Published: 14 August 2023

(This article belongs to the Proceedings of 2023 International Summit on the Study of Information)

Download Versions Notes

Abstract

:

The algorithm proposed in this paper can not only solve the binary classification problem, but can also solve the multi-classification problem. The combination of categories is defined on the basis of the sweeping serial classification algorithm, and the merging serial classification method of factors, both explicit and implicit, is proposed. The algorithm steps are given, and the numerical example is used for analysis. The results show that the proposed combined serial scanning classification method achieves factor concealment and is feasible and practical. The conclusion of factor implicit research on multi-classification learning expands the theory and application of factor space.

Keywords:

factor space; factor explicit implicit; sweeping serial classification algorithm; machine learning

1. Introduction

In 1982, Chinese scholar Wang Peizhuang [1] first proposed the new concept of factor space. The theory of factor space has become an important theoretical basis for deeply analyzing the causal relationship between many things, and an indispensable mathematical theoretical basis for mechanistic artificial intelligence, providing an important theoretical framework for the generation of concepts, mathematical reasoning and the distinction and judgment of objects. With the continuous innovation of science and technology and the rapid development of computer network technology in recent years, machine learning has become an increasingly important part of the field of artificial intelligence. As the main task of machine learning, the classification problem can be applied to more and more rich and accurate algorithms. Among them, the dichotomy problem is also an important part of machine learning. It is an important research direction in the field of artificial intelligence to find an algorithm that can solve the dichotomy problem more accurately. Machine learning [2,3,4,5,6,7] has become a key research direction of artificial intelligence and data science. There are many binary classification algorithms in machine learning algorithms [8]. Factor implicit thought in factor space theory can be used to solve the classification problem of machine learning. A classification algorithm is proposed on the basis of factor implicit theory, a factor implicit model is constructed with this algorithm, and then a test classification is carried out. The feasibility of this algorithm in finding the direction of key implicit factors is studied, so that the factor space theory can continue to develop into its next stage and better solve the classification and discrimination problems in life. In this paper, a serial classification algorithm for sweeping classes is proposed, and a factor implicit model is constructed. The results show that the algorithm is feasible and effective.

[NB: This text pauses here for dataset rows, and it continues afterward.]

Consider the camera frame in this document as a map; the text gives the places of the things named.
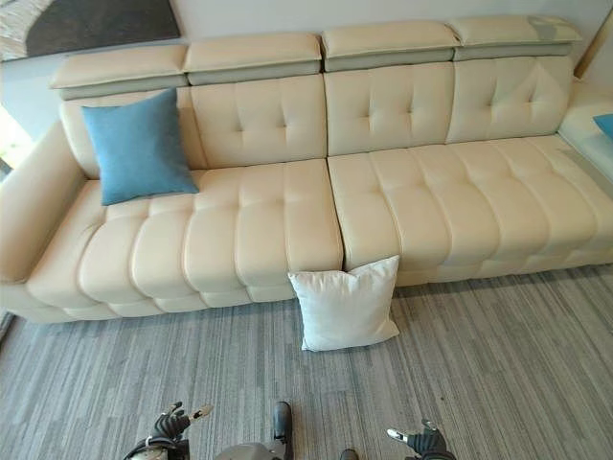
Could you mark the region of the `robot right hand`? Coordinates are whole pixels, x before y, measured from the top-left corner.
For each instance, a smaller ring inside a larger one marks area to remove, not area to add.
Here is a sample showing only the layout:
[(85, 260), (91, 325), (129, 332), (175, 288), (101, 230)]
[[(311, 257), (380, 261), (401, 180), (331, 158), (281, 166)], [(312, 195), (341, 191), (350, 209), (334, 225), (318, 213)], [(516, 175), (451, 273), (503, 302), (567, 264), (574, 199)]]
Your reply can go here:
[(437, 425), (429, 419), (422, 418), (423, 431), (417, 434), (406, 434), (395, 428), (388, 428), (387, 435), (393, 440), (408, 446), (415, 453), (424, 456), (434, 452), (446, 451), (446, 441)]

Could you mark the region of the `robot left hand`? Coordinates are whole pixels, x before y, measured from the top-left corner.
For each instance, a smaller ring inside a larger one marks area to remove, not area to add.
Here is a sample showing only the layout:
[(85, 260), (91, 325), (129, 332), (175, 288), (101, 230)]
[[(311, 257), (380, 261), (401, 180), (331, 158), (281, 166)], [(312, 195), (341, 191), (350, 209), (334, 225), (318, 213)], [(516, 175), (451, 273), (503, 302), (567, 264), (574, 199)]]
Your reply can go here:
[(213, 406), (204, 404), (195, 412), (186, 414), (182, 402), (174, 402), (155, 421), (151, 436), (177, 442), (182, 433), (196, 420), (208, 416)]

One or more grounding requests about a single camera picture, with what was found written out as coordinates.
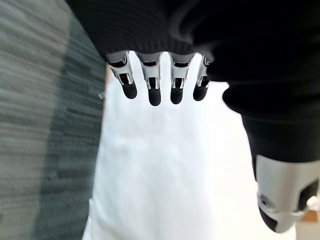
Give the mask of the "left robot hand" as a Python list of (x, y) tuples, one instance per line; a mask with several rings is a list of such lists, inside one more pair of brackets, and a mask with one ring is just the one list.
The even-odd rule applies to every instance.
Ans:
[(125, 96), (141, 62), (149, 102), (160, 94), (160, 58), (170, 55), (171, 93), (181, 102), (192, 58), (202, 62), (193, 98), (226, 82), (222, 98), (246, 130), (258, 208), (276, 233), (306, 214), (320, 186), (320, 3), (317, 0), (69, 0)]

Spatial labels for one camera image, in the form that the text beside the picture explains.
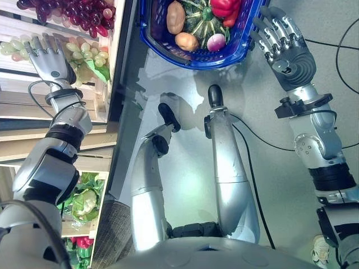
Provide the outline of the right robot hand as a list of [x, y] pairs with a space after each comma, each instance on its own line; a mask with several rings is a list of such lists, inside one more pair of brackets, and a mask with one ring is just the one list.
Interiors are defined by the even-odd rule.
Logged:
[[250, 37], [282, 89], [291, 91], [309, 84], [316, 73], [316, 63], [300, 29], [278, 7], [261, 6], [260, 13], [264, 18], [253, 19], [256, 30], [250, 32]]

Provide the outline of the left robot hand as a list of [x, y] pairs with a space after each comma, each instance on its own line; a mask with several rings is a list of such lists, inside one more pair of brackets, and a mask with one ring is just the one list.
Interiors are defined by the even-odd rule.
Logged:
[[34, 48], [30, 42], [24, 42], [25, 50], [32, 65], [42, 80], [59, 84], [62, 88], [71, 88], [76, 82], [76, 75], [66, 59], [61, 39], [46, 33], [41, 43], [38, 36], [32, 38]]

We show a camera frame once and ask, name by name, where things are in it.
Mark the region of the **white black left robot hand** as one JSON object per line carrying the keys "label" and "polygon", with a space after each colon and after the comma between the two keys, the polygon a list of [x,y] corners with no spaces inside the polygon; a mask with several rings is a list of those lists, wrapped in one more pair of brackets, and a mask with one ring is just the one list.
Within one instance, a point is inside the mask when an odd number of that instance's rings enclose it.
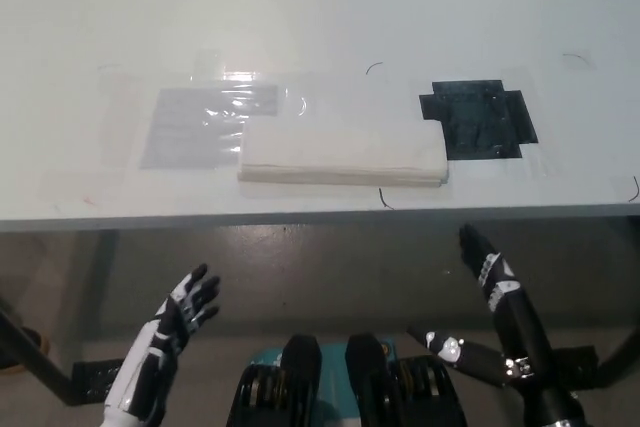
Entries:
{"label": "white black left robot hand", "polygon": [[104,401],[103,426],[159,426],[190,339],[219,311],[220,278],[201,264],[140,329]]}

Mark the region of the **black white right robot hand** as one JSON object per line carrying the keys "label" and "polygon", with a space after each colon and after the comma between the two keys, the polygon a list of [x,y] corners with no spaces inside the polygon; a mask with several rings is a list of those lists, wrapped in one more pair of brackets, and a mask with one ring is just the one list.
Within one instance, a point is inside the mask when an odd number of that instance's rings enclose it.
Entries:
{"label": "black white right robot hand", "polygon": [[475,227],[459,229],[463,263],[476,279],[491,313],[500,351],[442,330],[410,326],[407,333],[437,361],[521,397],[526,426],[586,426],[584,410],[561,382],[540,318],[502,252]]}

2. Scanning Serial Classification Algorithm

Scanning Direction

Definition 1.

Given divisible two-class data sets

X⁻ = {x_i⁻|i = 1, …, k > 0}, X⁺ = {x_j⁺|j = 1, …, l > 0}.

The centers of the two classes are o⁻ = (x_i⁻ + … + x_k⁻)/k, o⁺ = (x_j⁺ + … + x_l⁺)/l, denoting w = o⁺ − o⁻, which is called the sweep direction.

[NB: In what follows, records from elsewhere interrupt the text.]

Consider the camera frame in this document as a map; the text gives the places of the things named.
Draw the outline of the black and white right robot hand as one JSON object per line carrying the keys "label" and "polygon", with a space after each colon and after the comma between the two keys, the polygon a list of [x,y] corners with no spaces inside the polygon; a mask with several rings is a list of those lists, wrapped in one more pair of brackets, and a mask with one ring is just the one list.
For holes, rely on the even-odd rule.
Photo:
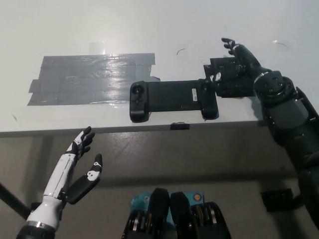
{"label": "black and white right robot hand", "polygon": [[205,73],[207,79],[220,81],[246,77],[254,82],[261,75],[271,72],[270,69],[262,67],[257,58],[243,44],[225,37],[222,37],[221,41],[231,57],[212,58]]}

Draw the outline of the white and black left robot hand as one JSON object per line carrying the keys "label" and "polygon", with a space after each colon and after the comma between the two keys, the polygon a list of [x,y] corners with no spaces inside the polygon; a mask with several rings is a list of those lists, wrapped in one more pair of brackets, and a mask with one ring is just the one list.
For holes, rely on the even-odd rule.
{"label": "white and black left robot hand", "polygon": [[87,173],[70,184],[75,166],[90,150],[94,136],[90,126],[85,128],[61,155],[46,185],[42,202],[28,216],[27,225],[57,231],[65,205],[76,204],[98,184],[103,168],[101,154],[96,155]]}

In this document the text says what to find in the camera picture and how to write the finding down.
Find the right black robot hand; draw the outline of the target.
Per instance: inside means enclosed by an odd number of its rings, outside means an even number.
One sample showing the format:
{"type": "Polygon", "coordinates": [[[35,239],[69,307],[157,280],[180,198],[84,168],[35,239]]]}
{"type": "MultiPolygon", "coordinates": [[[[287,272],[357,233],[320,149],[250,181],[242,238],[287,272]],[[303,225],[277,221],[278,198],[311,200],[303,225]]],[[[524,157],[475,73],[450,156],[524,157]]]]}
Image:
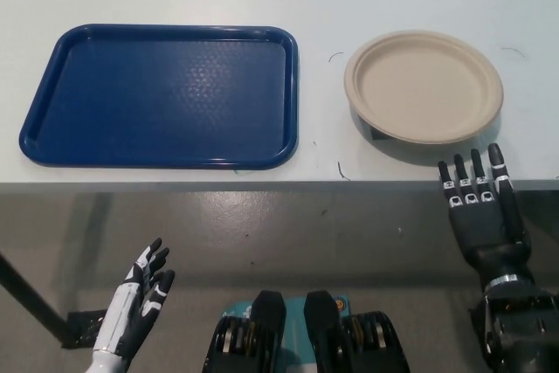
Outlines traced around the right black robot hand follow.
{"type": "Polygon", "coordinates": [[[487,152],[490,177],[477,149],[471,150],[474,178],[469,177],[460,154],[454,156],[455,177],[446,162],[438,163],[454,236],[466,263],[479,275],[484,292],[505,282],[534,282],[528,269],[531,239],[507,165],[498,144],[490,144],[487,152]]]}

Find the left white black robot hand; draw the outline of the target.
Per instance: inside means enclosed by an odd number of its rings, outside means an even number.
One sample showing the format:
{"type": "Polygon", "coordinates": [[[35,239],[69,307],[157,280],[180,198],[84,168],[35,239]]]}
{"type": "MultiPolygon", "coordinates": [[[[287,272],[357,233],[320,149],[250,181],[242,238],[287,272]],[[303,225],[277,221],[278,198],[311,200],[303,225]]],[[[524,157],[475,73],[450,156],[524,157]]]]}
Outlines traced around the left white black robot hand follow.
{"type": "Polygon", "coordinates": [[[157,238],[138,257],[117,287],[93,346],[130,361],[155,325],[175,272],[162,268],[169,248],[157,238]]]}

When people are sorting, they sweep from one kind of center to another kind of center, and what they notice in their overall vision is the sweeping direction, which is also the sweeping vector.

Definition 2.

Take the class vector w, for the positive class, a⁺ = argminj{(x_j⁺,w)|j = 1, …, l}, b⁻ = argmaxi{(x_i⁻, w)|i = 1, …, k}, J = a⁺ − b⁻, which is called the interval between the two classes with respect to the direction w. If the interval is positive, the w pair is called the explicit factor of classification, and J* = (a⁺ + b⁻)/2 is called the partition wall. The two categories are separated according to the projection of data on w. If the interval is negative and there is a⁺ ≤ b⁻, then the closed interval [a⁺, b⁻] is the mixed domain of the projection of two classification data in the direction w. The sample points projected in the mixing domain are called mixed points, and h(w) is denoted as the number of mixed points in the direction w.

The projection mixing domain is empty, only if the interval is positive.

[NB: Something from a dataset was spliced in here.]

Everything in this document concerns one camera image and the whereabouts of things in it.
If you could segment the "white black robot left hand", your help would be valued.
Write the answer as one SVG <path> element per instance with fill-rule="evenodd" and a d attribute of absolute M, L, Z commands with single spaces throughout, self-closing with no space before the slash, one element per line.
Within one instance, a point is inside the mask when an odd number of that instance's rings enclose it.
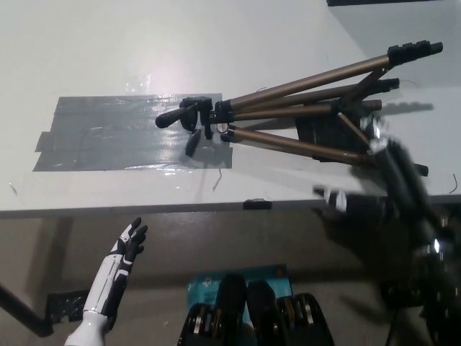
<path fill-rule="evenodd" d="M 120 234 L 103 259 L 84 305 L 84 311 L 107 318 L 112 327 L 136 257 L 143 252 L 148 227 L 137 217 Z"/>

A given classification sample point set X⁻ = {x_i⁻|i = 1, …, k > 0}, X⁺ = {x_j⁺|j = 1, …, l > 0}; if the convex closures generated by them in the factor space do not intersect each other, this is called a separable two-classification data set.

A sweep class serial classification algorithm, given a classification, can be divided into two sample points X⁻ = {x_i⁻|i = 1, …, k > 0}, X⁺ = {x_j⁺|j = 1, …, l > 0}, which should be improved from the sweeping class vector w₀ to the explicit and implicit vector w_T.

Step 0 t: = 0, select the sweeping class vector w₀ as the initial vector;

Step 1 Sequence the sample point set w, find a_t⁺ and b_t⁻ and remove all non-miscible points from the data set. If the data set is deleted or empty, the solution is obtained, the operation is stopped and the output is: “explicit factor is w_t, partition wall is J_t”. Otherwise, the mixed domain of wt and projection [a_t⁺, b_t⁻] is recorded. Delete all non-mixed points and update two classification data sets. Set t: = t + 1, go back to step 1, and repeat the process until the data set is empty.

Example 1.

X⁺ = {x₁⁺ = (0, −1), x₂⁺ = (1, 0), x₃⁺ = (0, 2), x₄⁺ = (−4, 2), x₅⁺ = (−5, 5)}

X⁻ = {x₁⁻ = (3, −4), x₂⁻ = (4, −3), x₃⁻ = (0, −3), x₄⁻ = (−1, −1), x₅⁻ = (0, 0)}

finds the serial scanning class vectors, namely the explicit and implicit vector.

The solution first finds the point falling to the left of the mixed domain from the negative class points. The left endpoint of the mixed domain is a+, and the projection is −3.8.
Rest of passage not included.